TASK
Go through the lines of the material and count the ones with the word "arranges". Give that count alone.
-*-
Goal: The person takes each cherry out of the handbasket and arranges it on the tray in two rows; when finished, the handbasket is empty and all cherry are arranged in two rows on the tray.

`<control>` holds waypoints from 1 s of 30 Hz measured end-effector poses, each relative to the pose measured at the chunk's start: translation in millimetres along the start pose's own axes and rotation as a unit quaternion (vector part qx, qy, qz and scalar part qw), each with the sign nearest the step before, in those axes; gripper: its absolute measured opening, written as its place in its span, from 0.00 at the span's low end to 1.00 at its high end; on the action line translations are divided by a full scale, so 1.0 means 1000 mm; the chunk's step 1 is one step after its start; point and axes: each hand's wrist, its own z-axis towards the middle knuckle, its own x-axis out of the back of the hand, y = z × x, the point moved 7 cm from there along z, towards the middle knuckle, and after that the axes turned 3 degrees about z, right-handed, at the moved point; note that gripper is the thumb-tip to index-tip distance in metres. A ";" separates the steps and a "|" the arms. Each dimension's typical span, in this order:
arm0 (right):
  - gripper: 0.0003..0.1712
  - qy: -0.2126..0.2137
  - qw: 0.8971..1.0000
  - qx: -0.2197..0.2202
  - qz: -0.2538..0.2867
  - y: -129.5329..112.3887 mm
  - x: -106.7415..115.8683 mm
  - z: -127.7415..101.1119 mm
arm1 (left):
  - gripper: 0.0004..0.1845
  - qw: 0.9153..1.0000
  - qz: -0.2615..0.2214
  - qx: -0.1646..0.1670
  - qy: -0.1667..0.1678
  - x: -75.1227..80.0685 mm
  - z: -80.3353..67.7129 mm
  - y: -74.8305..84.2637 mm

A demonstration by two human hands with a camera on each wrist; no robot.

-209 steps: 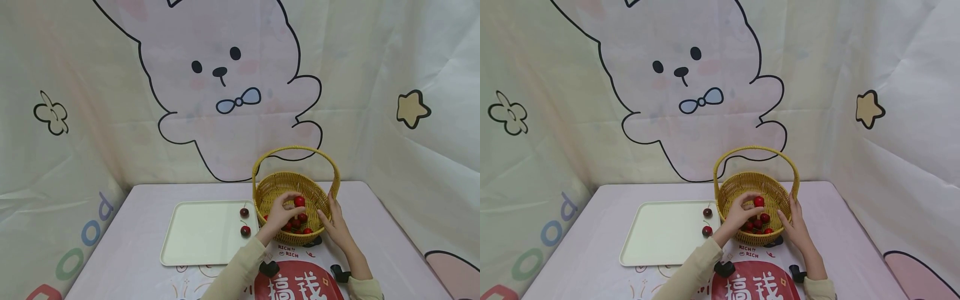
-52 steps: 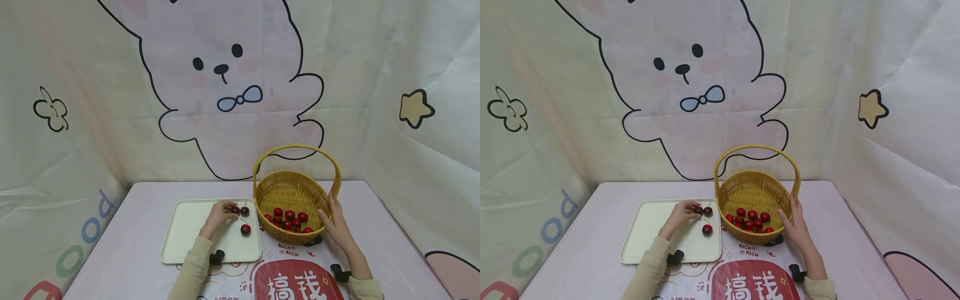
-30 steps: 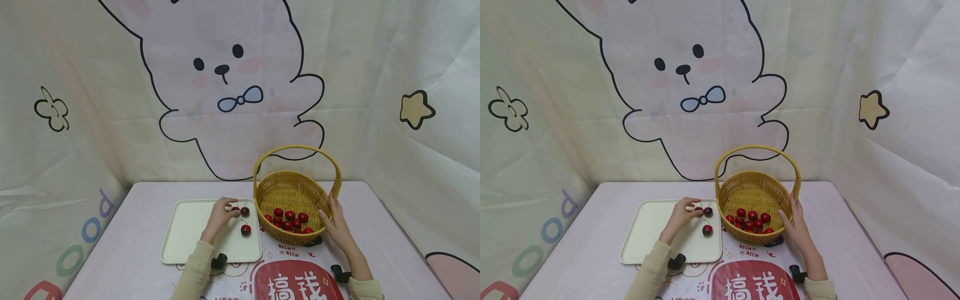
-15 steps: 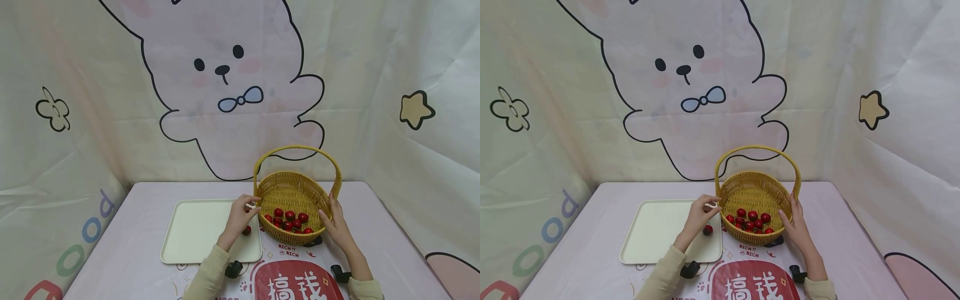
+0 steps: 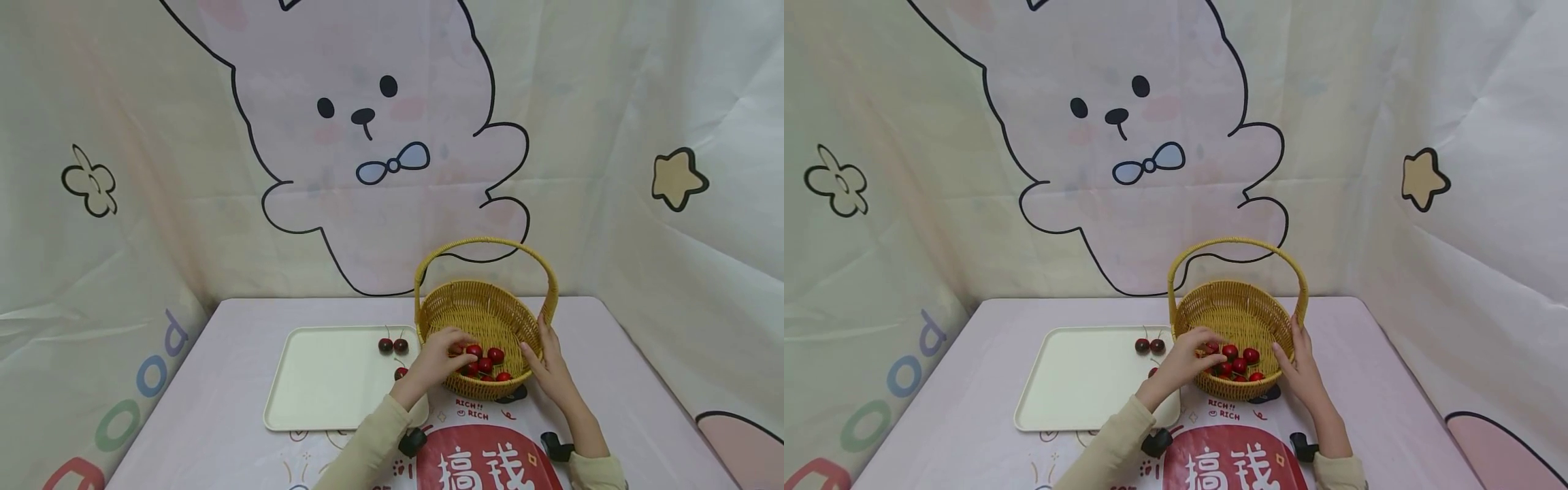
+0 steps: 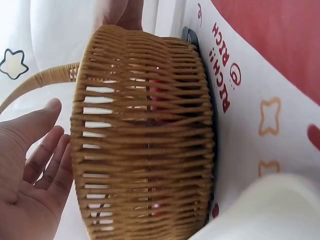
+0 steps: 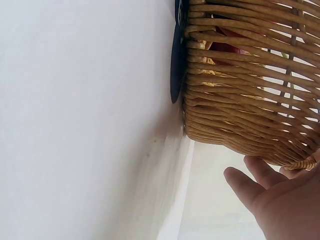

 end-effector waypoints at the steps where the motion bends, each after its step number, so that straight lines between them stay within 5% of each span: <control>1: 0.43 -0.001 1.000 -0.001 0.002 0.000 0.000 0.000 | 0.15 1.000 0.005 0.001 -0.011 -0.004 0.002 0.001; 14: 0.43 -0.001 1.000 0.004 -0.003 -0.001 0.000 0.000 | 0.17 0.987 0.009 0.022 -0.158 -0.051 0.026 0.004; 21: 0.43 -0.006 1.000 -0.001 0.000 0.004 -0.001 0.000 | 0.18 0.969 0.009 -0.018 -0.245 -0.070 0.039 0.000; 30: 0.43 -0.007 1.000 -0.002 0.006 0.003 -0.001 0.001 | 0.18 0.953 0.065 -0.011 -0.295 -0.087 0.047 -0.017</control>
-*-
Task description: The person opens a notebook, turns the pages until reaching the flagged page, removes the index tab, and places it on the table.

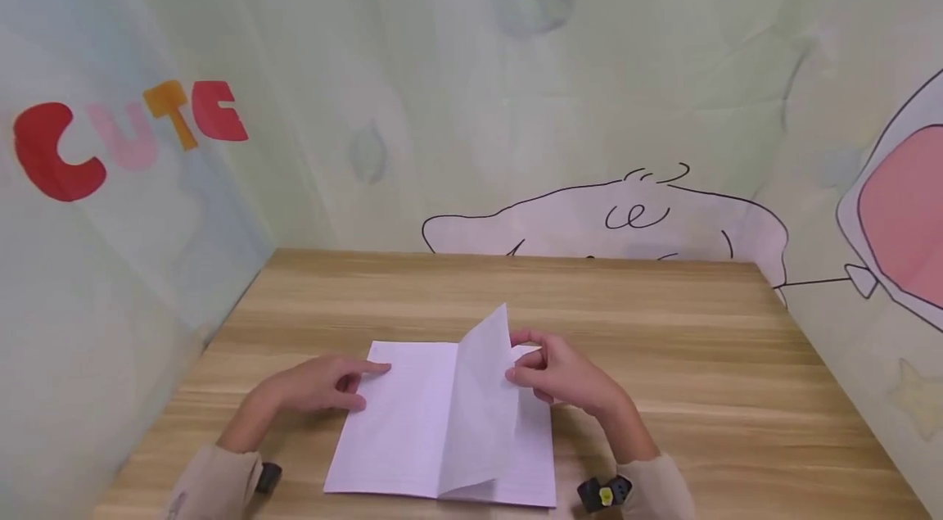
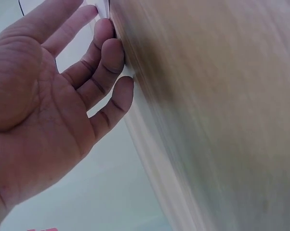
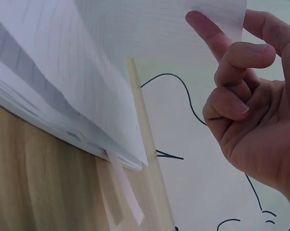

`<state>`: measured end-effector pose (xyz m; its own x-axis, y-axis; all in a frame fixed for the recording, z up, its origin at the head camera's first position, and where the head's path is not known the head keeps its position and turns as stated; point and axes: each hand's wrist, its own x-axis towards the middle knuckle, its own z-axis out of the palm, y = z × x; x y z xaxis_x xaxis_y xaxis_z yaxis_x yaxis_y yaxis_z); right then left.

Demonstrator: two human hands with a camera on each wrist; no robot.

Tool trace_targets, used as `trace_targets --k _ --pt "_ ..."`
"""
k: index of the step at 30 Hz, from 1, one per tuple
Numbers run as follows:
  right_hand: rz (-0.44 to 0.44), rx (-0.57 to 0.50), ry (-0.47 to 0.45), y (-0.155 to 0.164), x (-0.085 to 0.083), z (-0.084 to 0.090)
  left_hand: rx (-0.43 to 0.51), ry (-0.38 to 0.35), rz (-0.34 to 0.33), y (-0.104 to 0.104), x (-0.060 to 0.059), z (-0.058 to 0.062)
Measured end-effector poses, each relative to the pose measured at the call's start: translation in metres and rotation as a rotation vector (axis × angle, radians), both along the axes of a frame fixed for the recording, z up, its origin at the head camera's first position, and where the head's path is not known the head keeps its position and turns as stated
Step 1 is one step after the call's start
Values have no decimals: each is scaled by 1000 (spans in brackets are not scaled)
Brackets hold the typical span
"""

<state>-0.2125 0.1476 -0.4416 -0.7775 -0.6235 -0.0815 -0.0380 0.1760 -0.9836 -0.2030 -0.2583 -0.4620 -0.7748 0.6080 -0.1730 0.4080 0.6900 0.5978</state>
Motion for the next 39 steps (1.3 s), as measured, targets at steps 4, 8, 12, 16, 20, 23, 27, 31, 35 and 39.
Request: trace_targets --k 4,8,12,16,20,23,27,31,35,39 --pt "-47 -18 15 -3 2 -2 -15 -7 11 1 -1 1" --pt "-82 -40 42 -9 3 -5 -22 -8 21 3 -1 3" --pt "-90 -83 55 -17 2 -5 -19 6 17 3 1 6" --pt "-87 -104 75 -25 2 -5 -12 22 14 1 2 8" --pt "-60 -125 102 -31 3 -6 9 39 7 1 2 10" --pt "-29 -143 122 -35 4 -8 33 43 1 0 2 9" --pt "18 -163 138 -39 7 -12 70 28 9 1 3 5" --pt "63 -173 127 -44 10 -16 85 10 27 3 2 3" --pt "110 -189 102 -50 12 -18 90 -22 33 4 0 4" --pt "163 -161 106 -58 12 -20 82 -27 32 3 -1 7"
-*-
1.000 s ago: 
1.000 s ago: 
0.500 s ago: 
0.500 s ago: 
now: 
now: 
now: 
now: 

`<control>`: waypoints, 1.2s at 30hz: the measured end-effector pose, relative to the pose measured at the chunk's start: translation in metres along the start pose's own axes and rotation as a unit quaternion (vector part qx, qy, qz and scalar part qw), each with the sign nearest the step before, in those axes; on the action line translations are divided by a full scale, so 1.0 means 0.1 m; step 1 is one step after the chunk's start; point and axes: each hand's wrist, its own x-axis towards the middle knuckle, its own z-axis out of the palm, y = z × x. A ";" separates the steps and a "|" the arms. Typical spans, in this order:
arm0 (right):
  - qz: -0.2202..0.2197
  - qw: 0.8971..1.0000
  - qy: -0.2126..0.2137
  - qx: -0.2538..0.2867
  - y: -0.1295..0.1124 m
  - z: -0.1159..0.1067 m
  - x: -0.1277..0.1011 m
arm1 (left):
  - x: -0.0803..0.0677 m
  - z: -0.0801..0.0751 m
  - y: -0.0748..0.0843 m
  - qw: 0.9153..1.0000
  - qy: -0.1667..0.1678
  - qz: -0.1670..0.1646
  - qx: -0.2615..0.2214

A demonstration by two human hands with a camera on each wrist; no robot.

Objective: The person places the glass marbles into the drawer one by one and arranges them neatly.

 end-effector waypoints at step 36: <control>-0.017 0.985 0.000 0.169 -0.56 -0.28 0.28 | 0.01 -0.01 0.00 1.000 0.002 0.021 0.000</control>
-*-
EXERCISE SOLUTION
2